Wednesday, March 18, 2009

Picking Up Where Dr. King Left Off

Dr. Martin Luther King, Jr. was an incredible symbol of the civil rights era and who's life was cut far too short. At the end of his life, he was transforming his message from one about race to one about class. Unfortunately, much of that mission to eradicate poverty was put on hold for the "great conservative movement" in the 1970s, 80s, 90s...basically up until now. Thankfully, the newest leader of the Southern Christian Leadership Council is determined to start a true Poor People's Campaign.

From Yahoo News:

ATLANTA – The Southern Christian Leadership Conference hopes to mobilize 50,000 people in the Mississippi Delta this summer in a campaign to draw attention to the poverty of a region where some Americans still live in homes with dirt floors and brown water flows from their faucets.

The effort is much like the one envisioned by the Rev. Martin Luther King Jr., who was planning a Poor People's Campaign and march on Washington before he was assasinated in 1968.
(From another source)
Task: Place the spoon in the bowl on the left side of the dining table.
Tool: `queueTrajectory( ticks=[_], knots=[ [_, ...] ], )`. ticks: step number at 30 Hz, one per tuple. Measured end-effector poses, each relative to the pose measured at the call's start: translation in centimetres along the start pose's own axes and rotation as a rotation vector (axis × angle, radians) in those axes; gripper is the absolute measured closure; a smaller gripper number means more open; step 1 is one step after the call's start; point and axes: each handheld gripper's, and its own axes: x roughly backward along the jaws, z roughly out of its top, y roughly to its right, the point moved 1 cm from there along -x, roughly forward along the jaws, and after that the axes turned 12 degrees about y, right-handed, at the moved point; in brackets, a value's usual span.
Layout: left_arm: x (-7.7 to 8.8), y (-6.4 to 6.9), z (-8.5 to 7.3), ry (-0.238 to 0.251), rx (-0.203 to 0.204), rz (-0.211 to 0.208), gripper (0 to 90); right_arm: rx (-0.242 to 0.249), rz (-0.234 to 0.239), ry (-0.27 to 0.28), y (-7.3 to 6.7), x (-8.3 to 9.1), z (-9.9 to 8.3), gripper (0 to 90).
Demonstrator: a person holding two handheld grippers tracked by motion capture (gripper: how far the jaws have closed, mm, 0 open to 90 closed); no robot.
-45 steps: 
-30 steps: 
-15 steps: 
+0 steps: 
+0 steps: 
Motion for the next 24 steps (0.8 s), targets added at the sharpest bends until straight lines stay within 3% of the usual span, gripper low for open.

SCLC Interim President Byron Clay announced the initiative in an interview with The Associated Press on Tuesday. He said the efforts would be centered not on the nation's capital, but in towns along the soil-rich, resource-poor Delta region.

"We will bring this nation face to face with poverty," Clay said. "We are organizing poor people of all colors, to form the kind of beloved community that Martin Luther King Jr. talked about."

Hopefully Clay is serious about this, because a movement for the people in the Mississippi Delta region is seriously needed. The event is only scheduled for three days in June but the effects must be transformational. The SCLC's once prominent influence has been sorely missed and it is about time they return. Religious groups have been all about restricting rights and not focusing on core "Christian" values, such as ending poverty and hunger.